Black Action Movement in the 21st Century - 2013
In November 2013, the Black Student Union launched #BBUM — a Twitter hashtag that stood for “Being Black at the University of Michigan.” The students asked other Black students to go onto Twitter and testify about their experiences on campus. The Twitter campaign gained national attention. Many of the tweets sounded like they could have come from Black students in the 1960s, 1970s, 1980s, and 1990s; it seemed like nothing had changed. Students carried protest signs that quoted the tweets to demonstrations.
In the image above, student Capri'Nara Kendall carries a sign at a demonstration in front of Hill Auditorium that reads “I’m more than just a wide receiver.” The demonstrations and the hashtag demonstrated how little had changed for students of color at the University of Michigan. Out of this movement, #BBUM provided a list of seven demands:
- We Demand the University to give us an opportunity to implement change. The change that complete restoration of the BSU’s purchasing power through an increased budget would obtain.
- We Demand the University make housing available on the central campus for those of lower socio-economic status at a rate that students can start to be a part of university life, and not just on the periphery.
- We Demand for an opportunity to congregate and share our experiences in a new Trotter (Multicultural Center) located on Central Campus.

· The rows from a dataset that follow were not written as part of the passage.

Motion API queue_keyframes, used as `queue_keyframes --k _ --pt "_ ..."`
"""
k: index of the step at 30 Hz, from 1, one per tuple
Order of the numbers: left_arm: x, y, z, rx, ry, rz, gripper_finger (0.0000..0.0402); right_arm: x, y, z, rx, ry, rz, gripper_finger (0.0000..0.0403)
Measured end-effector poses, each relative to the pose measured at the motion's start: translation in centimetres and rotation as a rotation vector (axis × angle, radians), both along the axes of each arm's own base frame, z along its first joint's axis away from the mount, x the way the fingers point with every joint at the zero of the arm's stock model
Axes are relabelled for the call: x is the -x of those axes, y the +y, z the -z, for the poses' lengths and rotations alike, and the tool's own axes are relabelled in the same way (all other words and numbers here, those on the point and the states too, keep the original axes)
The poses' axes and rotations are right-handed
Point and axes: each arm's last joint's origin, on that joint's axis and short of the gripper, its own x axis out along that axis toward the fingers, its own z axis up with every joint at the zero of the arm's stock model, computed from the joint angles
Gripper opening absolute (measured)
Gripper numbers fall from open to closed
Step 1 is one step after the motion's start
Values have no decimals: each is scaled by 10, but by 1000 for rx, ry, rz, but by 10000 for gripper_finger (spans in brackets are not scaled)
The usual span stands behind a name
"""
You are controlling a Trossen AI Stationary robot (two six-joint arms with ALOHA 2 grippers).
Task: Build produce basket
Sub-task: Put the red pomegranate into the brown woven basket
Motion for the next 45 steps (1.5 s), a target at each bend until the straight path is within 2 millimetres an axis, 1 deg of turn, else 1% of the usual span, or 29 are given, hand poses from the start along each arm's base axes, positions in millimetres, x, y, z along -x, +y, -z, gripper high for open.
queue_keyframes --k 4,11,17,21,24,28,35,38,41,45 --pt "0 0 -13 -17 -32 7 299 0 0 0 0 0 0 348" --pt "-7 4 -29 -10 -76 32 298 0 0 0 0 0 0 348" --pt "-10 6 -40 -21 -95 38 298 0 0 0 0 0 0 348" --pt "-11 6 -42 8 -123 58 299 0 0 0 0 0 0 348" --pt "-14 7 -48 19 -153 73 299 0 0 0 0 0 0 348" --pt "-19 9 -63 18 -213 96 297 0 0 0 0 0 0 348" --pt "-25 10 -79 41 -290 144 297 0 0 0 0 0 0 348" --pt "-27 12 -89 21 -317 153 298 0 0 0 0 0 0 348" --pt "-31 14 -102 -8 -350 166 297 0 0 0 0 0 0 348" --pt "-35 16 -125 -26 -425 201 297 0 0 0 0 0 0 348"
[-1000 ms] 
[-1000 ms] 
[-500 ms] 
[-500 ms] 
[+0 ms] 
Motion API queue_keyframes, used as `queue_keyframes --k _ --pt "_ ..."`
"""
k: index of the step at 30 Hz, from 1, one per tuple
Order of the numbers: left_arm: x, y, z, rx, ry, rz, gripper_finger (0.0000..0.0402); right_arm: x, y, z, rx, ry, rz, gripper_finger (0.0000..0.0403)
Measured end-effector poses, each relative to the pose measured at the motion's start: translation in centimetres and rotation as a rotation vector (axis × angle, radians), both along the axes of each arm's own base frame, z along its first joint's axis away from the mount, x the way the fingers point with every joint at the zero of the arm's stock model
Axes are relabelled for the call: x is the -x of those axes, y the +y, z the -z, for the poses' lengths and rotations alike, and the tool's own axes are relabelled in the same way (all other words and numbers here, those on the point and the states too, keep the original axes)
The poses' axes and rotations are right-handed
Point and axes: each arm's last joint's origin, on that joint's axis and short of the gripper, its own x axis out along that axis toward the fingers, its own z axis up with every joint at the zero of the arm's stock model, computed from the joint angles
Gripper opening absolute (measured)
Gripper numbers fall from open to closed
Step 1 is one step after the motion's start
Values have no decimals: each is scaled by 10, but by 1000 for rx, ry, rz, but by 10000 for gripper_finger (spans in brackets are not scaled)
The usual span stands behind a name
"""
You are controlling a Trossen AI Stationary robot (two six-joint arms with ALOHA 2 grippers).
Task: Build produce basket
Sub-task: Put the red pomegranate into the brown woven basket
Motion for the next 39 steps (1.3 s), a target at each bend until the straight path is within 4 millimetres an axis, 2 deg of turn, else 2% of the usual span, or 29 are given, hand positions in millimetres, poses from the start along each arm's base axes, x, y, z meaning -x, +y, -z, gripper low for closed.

- We Demand an opportunity to educate and be educated about America’s historical treatment and marginalization of colored groups through race and ethnicity requirements throughout all schools and colleges within the university.
- We Demand the equal opportunity to succeed with emergency scholarships for Black Students in need of financial support, without the mental anxiety of not being able to focus on and afford the University’s academic life.
- We Demand for increased exposure to all documents within the Bentley Historical Library. There should be transparency about the University and its past dealings with race relations.
- We Demand an increase of Black representation on this campus equal to 10%.
Many of these demands, like those calling for representation, financial support for Black students, and a safe, inclusive space for students of color, echoed and reverberated the demands of BAM I, II, and III.